Since the beginning of the 1990s, I have been working with languages as part of my art practice. It is in particular language acquisition, language identity and language politics that interest me. Languages define our identity and define us socially. They are part of our network of institutions that form the everyday and that we keep alive, transforming it as we learn, as we work, as we age as we interact and mix culturally. Needless to say, languages are bound by the people and nations that speak them and vice versa. The politics of languages can be very complex and take on absurd twists mirroring cultural, social, and economical as well as racial and religious differences.

 Züridüütsch is not equivalent with Swiss German and refers to the way people speak in Zurich. But this is a view only I share for this artwork since many people I talked to try to differentiate speech behaviour situating people geographically “not class specifically“ to places outside the actual city even though a specific person could have lived all his/her life in Switzerland’s biggest city. For this series anybody I have interviewed becomes part of my Züridüütsch, independent of their immigration status, their provenience, their actual mastery or non-mastery of the local dialect. Hence I also included Germans, Italians, Cubans and others who might speak “Züridüütsch” only fragmentarily though make up the multicultural, international landscape of contemporary Zurich.

 All interview partners tell their own personal history in relationship to local speech and the circumstances of their life. Züridüütsch is therefore very much also a depository for a variety of stories that are individual and part of the narrative grid that make up the complex fabric of cities. In spite of our attempt to include people from all ages and backgrounds thirty people in twenty five different interviews are not representative for a city of nearly half a million people.

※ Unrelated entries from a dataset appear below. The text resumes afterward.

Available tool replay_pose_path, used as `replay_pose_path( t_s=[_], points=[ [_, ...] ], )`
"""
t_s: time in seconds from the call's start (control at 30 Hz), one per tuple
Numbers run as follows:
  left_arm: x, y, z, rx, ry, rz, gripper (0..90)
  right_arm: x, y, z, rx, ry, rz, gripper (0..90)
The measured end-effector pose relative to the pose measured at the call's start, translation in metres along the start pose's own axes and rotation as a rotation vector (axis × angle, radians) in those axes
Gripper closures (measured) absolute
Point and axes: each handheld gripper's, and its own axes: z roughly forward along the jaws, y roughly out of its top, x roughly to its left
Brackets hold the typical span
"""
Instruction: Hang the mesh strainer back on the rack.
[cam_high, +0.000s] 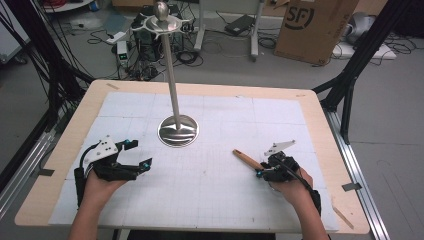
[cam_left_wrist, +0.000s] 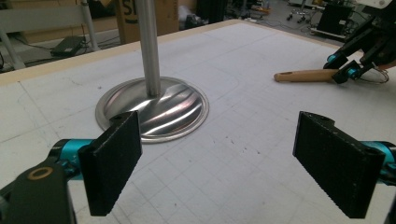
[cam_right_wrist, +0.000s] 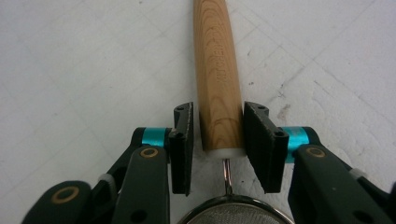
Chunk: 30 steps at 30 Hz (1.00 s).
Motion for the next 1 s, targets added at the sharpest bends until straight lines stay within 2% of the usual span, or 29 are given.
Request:
replay_pose_path(
  t_s=[0.13, 0.33, 0.4, 0.67, 0.83, 1.0],
  points=[
    [0.0, 0.0, 0.0, 0.001, -0.001, 0.003, 16.1, 0.0, 0.001, -0.002, 0.019, -0.007, -0.016, 61.9],
    [0.0, 0.0, 0.0, 0.002, 0.0, 0.003, 16.1, 0.0, 0.005, -0.001, 0.066, 0.007, -0.031, 62.7],
    [0.0, 0.0, 0.0, 0.002, 0.0, 0.003, 16.1, -0.001, 0.007, 0.0, 0.076, 0.008, -0.05, 62.8],
    [0.0, 0.0, 0.0, 0.001, -0.002, 0.001, 16.1, -0.001, 0.017, 0.003, 0.151, 0.026, -0.048, 63.3],
    [0.0, 0.0, 0.001, 0.002, -0.002, 0.0, 16.1, 0.0, 0.023, 0.004, 0.197, 0.019, -0.069, 64.9],
    [0.0, 0.0, 0.001, 0.001, -0.001, -0.004, 16.1, 0.002, 0.023, 0.005, 0.196, 0.017, -0.075, 67.4]
  ],
)
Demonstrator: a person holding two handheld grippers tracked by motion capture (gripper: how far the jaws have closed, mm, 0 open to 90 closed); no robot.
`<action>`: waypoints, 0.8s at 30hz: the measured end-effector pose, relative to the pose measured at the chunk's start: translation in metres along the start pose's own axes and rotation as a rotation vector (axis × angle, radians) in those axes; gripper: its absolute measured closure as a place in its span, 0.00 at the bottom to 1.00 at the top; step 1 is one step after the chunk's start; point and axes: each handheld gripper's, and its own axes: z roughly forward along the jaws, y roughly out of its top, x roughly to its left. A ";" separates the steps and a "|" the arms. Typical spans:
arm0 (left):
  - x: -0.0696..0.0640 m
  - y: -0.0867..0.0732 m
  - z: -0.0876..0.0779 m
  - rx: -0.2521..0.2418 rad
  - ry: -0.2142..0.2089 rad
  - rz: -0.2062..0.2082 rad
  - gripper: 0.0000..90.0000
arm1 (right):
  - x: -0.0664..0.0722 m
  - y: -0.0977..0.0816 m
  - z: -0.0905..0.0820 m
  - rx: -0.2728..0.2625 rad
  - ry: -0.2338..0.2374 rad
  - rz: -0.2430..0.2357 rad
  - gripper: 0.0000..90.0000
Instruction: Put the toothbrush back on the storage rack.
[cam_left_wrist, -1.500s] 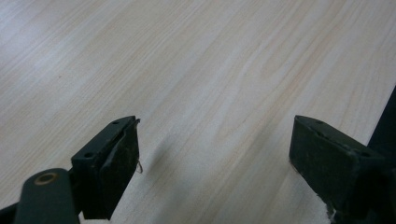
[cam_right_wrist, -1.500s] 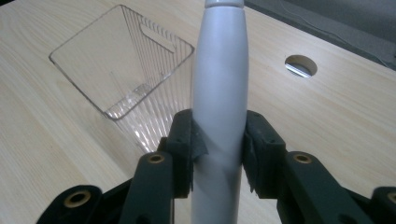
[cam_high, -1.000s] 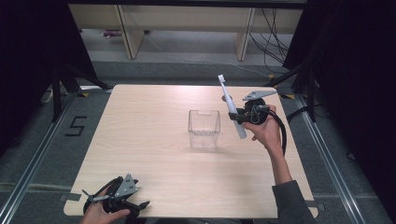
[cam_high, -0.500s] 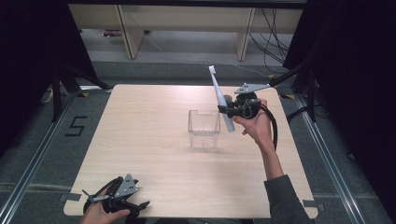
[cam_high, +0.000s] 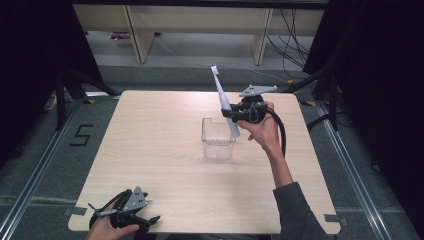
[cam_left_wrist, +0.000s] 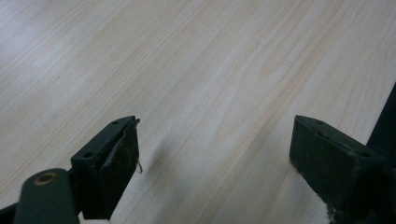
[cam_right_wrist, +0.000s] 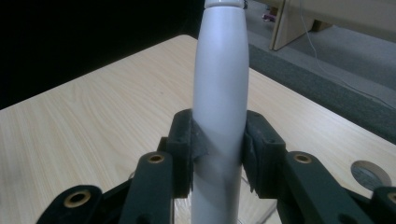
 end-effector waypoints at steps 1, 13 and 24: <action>0.000 0.000 0.000 0.000 0.000 0.000 0.17 | 0.000 0.001 0.001 0.003 -0.005 -0.016 0.74; 0.001 0.000 0.000 0.009 0.000 0.009 0.17 | -0.001 -0.005 0.031 0.017 0.013 -0.017 0.74; 0.000 0.000 0.000 0.002 -0.001 -0.004 0.17 | -0.001 -0.014 0.048 0.107 -0.004 -0.009 0.74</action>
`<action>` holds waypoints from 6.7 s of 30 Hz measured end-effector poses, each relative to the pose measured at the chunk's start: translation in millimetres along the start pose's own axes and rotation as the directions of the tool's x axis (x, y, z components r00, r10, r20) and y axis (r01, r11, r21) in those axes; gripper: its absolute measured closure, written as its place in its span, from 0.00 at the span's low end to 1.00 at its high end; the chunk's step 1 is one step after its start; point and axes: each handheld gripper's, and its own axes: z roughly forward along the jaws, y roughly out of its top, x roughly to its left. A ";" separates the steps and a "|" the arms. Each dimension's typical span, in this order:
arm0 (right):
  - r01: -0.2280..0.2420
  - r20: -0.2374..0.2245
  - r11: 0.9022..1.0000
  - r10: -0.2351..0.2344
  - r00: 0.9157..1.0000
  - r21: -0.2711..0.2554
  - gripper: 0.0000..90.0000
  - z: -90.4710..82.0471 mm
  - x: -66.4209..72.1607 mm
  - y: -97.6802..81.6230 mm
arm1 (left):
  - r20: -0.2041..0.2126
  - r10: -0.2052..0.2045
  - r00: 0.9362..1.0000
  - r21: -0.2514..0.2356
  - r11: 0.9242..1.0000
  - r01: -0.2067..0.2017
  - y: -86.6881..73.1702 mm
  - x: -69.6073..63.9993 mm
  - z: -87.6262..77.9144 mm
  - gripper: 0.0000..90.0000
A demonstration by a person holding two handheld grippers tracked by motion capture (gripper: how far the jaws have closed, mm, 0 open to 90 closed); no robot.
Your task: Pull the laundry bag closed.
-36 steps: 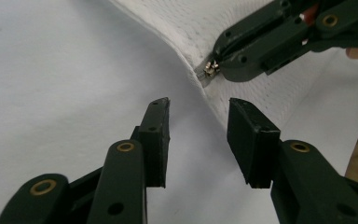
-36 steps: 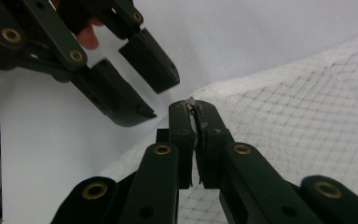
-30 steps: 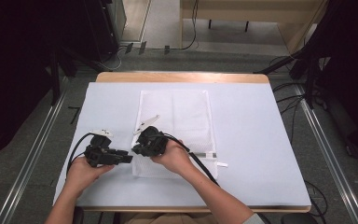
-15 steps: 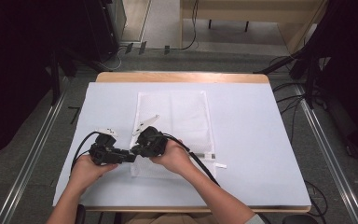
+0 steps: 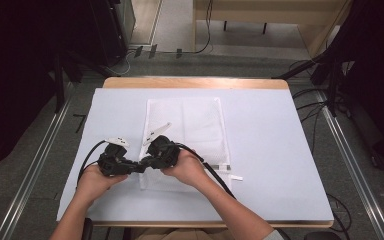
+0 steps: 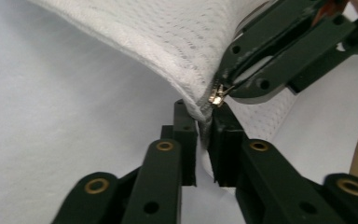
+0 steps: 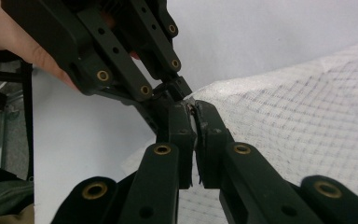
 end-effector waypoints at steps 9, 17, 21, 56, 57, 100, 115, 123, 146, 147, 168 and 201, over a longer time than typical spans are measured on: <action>-0.018 0.013 1.000 0.018 1.000 0.010 0.98 2.3 -3.4 -2.3 | -0.002 -0.013 1.000 0.010 1.000 0.013 2.0 -0.8 -2.5 0.98; -0.030 0.012 1.000 0.030 0.999 0.009 0.98 5.1 -6.5 -5.9 | -0.003 -0.011 1.000 0.018 1.000 0.011 2.8 -1.6 -2.3 0.98; -0.031 0.009 0.999 0.031 0.999 0.007 0.98 5.9 -7.0 -7.8 | -0.001 -0.012 1.000 0.023 1.000 0.012 2.7 -1.6 -2.4 0.98; -0.059 0.031 0.998 0.059 0.998 0.012 0.98 -1.2 -21.7 -26.5 | -0.002 0.000 1.000 0.017 1.000 0.000 0.4 -0.7 -7.4 0.99; -0.061 0.031 0.998 0.061 0.998 0.010 0.98 -1.5 -22.5 -27.4 | -0.004 -0.001 1.000 0.015 1.000 0.001 0.2 -0.7 -7.3 0.99; -0.089 0.057 0.996 0.088 0.995 0.027 0.98 -13.4 -34.0 -42.7 | 0.011 0.002 1.000 0.018 1.000 -0.002 -1.5 0.1 -9.1 0.98; -0.111 0.059 0.993 0.109 0.992 0.027 0.98 -22.9 -41.9 -50.2 | 0.017 -0.004 1.000 0.015 1.000 0.003 -2.4 0.3 -9.0 0.98; -0.112 0.081 0.993 0.109 0.991 0.034 0.98 -27.5 -44.2 -54.7 | 0.016 -0.003 1.000 0.017 1.000 0.002 -2.8 0.3 -8.8 0.98; -0.127 0.103 0.991 0.122 0.987 0.044 0.98 -40.7 -52.4 -63.5 | 0.024 -0.002 1.000 0.017 1.000 0.002 -4.3 1.5 -10.3 0.98; -0.128 0.107 0.991 0.122 0.987 0.047 0.98 -41.2 -52.4 -63.7 | 0.024 -0.003 1.000 0.015 1.000 0.003 -4.3 1.5 -10.3 0.98; -0.136 0.117 0.989 0.129 0.985 0.052 0.98 -51.0 -57.0 -70.8 | 0.025 -0.004 1.000 0.019 1.000 0.003 -5.6 2.2 -11.7 0.98; -0.168 0.160 0.983 0.153 0.975 0.079 0.98 -68.6 -67.9 -86.7 | 0.033 -0.019 0.999 0.028 0.999 0.018 -7.9 4.3 -14.3 0.98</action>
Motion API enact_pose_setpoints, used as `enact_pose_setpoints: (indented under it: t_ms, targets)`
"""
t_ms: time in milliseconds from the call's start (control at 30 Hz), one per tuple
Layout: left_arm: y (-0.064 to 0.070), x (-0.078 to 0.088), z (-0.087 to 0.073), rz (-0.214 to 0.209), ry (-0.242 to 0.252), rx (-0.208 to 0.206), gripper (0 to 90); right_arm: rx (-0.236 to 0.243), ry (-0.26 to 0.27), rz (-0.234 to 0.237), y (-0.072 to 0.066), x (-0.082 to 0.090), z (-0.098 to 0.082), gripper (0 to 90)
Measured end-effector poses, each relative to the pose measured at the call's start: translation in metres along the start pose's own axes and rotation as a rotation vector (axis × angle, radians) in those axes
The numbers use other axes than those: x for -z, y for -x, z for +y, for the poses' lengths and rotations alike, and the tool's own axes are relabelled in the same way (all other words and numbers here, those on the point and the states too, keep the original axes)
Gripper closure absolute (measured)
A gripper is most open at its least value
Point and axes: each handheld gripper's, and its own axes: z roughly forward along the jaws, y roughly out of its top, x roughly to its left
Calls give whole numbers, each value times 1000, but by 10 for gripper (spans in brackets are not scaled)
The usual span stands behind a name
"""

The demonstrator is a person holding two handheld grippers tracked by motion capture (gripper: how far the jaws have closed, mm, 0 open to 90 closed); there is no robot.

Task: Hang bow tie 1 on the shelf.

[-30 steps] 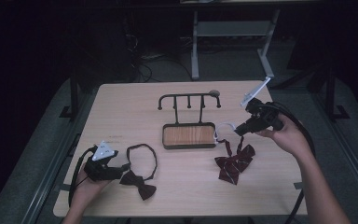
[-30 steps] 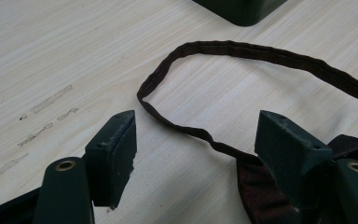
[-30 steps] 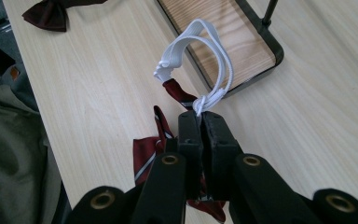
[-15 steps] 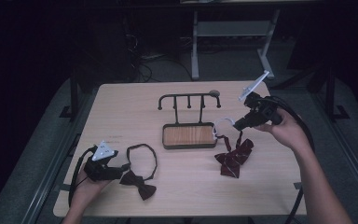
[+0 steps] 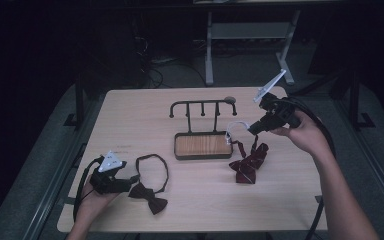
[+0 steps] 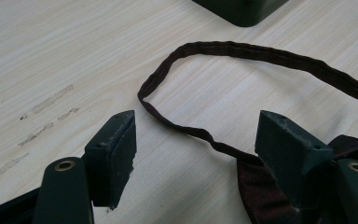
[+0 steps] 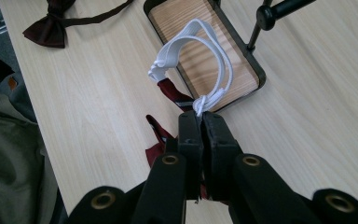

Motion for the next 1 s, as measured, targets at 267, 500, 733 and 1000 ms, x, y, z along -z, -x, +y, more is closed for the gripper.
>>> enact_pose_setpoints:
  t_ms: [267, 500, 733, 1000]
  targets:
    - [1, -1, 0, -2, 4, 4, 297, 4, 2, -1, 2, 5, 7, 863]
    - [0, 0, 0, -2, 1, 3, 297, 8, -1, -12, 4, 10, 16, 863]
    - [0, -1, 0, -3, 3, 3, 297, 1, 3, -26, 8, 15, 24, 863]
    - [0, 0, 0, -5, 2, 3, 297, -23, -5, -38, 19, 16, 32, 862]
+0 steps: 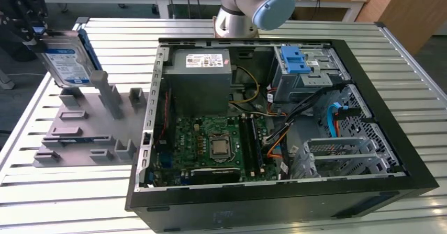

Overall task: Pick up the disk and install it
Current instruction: 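Pick up the disk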

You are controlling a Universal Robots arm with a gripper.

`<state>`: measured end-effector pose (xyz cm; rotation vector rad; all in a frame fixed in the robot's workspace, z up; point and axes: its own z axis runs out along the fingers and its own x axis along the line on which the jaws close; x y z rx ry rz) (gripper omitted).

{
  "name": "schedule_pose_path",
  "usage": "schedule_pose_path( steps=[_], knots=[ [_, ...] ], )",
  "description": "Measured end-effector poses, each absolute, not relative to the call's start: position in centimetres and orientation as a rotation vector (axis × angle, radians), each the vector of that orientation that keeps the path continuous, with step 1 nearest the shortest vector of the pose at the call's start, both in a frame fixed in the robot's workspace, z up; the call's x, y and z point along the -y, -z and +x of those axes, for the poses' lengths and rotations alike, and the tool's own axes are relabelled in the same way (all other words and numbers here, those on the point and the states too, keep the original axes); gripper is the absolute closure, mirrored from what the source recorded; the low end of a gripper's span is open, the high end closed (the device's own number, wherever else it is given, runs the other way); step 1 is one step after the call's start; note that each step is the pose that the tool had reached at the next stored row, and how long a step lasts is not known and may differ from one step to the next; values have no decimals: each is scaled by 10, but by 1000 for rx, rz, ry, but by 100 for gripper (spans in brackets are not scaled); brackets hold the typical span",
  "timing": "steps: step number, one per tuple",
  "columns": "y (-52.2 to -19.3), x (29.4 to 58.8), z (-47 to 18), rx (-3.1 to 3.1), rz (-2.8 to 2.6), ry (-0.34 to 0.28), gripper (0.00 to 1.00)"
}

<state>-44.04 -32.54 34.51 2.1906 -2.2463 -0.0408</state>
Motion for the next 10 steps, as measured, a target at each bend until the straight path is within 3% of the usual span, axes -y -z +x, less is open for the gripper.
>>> schedule_pose_path(
  steps=[10],
  knots=[
    [-347,324,-440,2246,2190,40,64]
  ],
)
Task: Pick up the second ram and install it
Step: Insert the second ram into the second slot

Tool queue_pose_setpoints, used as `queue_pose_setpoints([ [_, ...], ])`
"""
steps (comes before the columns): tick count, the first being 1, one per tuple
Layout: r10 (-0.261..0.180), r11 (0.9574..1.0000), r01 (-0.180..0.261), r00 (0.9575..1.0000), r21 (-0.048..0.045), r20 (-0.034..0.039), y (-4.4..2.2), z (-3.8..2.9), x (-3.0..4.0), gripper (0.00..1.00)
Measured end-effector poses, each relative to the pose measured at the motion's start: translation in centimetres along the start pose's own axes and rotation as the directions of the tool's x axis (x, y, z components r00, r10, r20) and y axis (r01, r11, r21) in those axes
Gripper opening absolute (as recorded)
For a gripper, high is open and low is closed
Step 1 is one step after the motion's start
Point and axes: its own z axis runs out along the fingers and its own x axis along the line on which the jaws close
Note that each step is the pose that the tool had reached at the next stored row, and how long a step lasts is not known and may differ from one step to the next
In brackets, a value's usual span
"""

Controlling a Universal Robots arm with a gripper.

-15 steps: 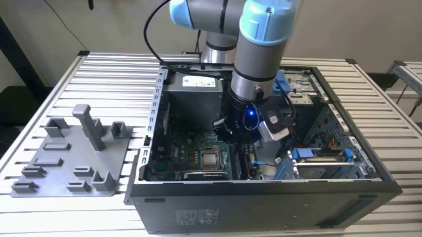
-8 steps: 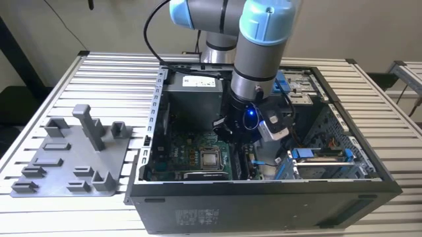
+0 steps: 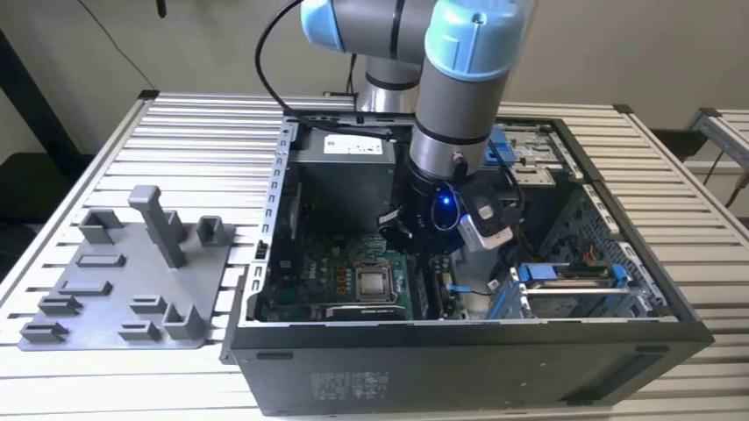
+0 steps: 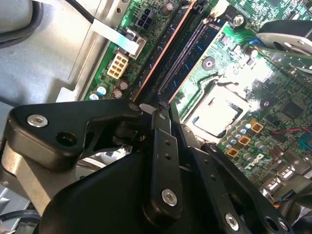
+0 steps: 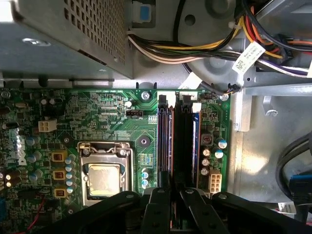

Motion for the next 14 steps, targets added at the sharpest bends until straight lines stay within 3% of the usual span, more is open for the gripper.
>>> queue_pose_setpoints([
  [14,-0.004,0.9999,0.004,1.0,-0.0092,0.0007,0.07,0.52,-0.04,0.16],
])
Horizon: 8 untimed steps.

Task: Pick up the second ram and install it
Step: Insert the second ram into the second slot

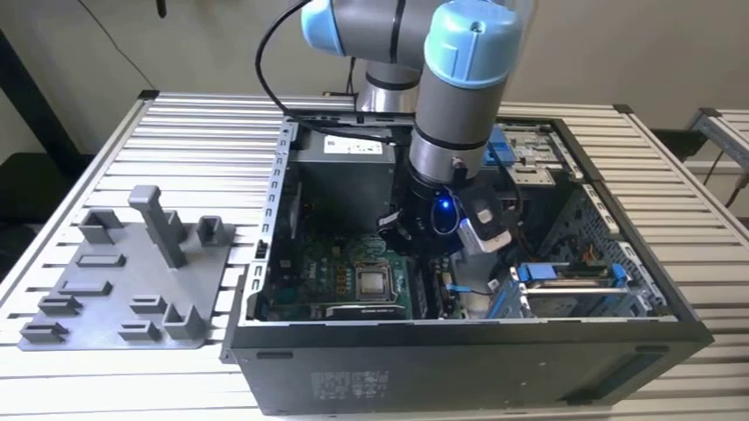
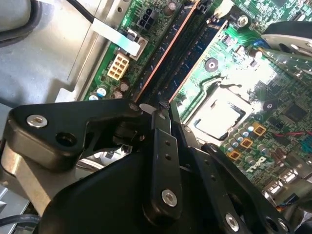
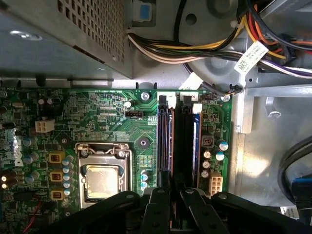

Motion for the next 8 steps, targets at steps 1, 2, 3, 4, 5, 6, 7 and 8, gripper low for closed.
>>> queue_pose_setpoints([
  [1,0.0,1.0,0.0,1.0,0.0008,-0.0001,-0.01,-0.02,0.0,0.16],
  [2,0.0,1.0,0.0,1.0,0.0018,-0.0004,-0.03,-0.08,0.0,0.22],
  [3,0.0,1.0,0.0,1.0,0.0021,-0.0006,-0.06,-0.46,0.01,0.22],
  [4,0.0,1.0,0.0,1.0,0.0022,-0.0007,-0.08,-0.91,0.01,0.22],
  [5,0.0,1.0,0.0,1.0,0.002,-0.0008,-0.11,-1.37,0.02,0.22],
  [6,0.0,1.0,0.0,1.0,0.0021,-0.0008,-0.14,-1.82,0.02,0.22],
  [7,0.0,1.0,0.0,1.0,0.0021,-0.0007,-0.16,-2.27,0.02,0.22],
  [8,0.0,1.0,0.0,1.0,0.0021,-0.0007,-0.18,-2.72,0.03,0.22],
])
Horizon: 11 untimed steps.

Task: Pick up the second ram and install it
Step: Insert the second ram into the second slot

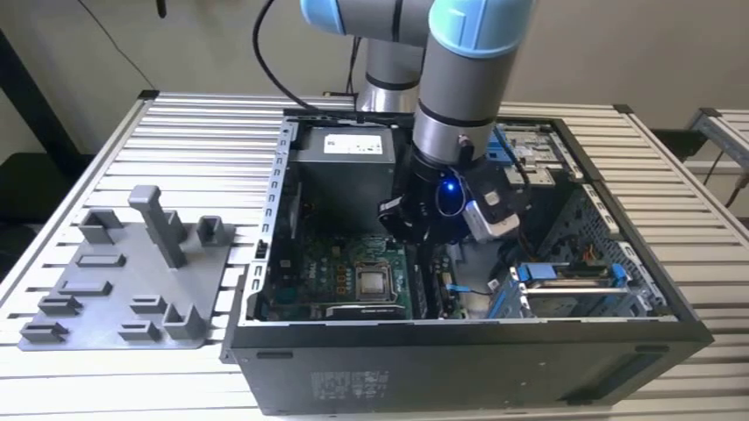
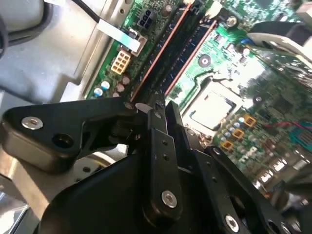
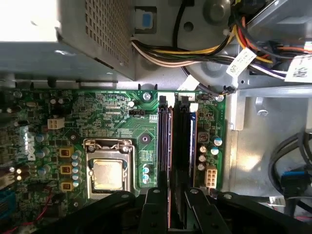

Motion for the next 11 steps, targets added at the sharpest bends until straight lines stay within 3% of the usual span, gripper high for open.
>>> queue_pose_setpoints([
  [2,0.0,1.0,0.0,1.0,0.0,0.0,-0.04,-0.81,0.0,0.22],
  [6,0.0,1.0,0.0,1.0,-0.0003,0.0001,-0.04,-0.87,0.0,0.22],
  [8,0.0,1.0,0.0,1.0,-0.0002,0.0001,-0.05,-0.89,0.0,0.13],
  [11,0.0,1.0,0.0,1.0,-0.0001,0.0,-0.05,-0.91,0.0,0.11],
])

Nonetheless, these conversations give a surprising overview of how people feel, see and express themselves. 

Given the four national languages of Switzerland there is also the issue of language competition, which in my interviews didn’t stir up much of a concern. Bilingual speakers complemented this potential conflict with personal anecdotes and more or less confirmed the fact that Switzerland is a positive example of a multilingual and multi-religious country in complete contrast with Belgium, which struggles not to break up along her language lines. These interviews expressed less a polemic spirit between their national languages but between the “aesthetic perception” of different dialects. Many interviewees expressed sympathy for a “slower, more relaxed” Berndüütsch or a more “exotic” Appenzeller valley sound which can be at times even incomprehensive to the rest of Swiss German speakers. Some interview partners shared reservations towards everything spoken “east of Zurich”, though I learned that Züridüütsch itself wasn’t appreciated everywhere and ran the risk of being associated with “city”, stress and even arrogance. One interviewee felt bullied when younger based on dialect differences and described the kind of stress it had caused him.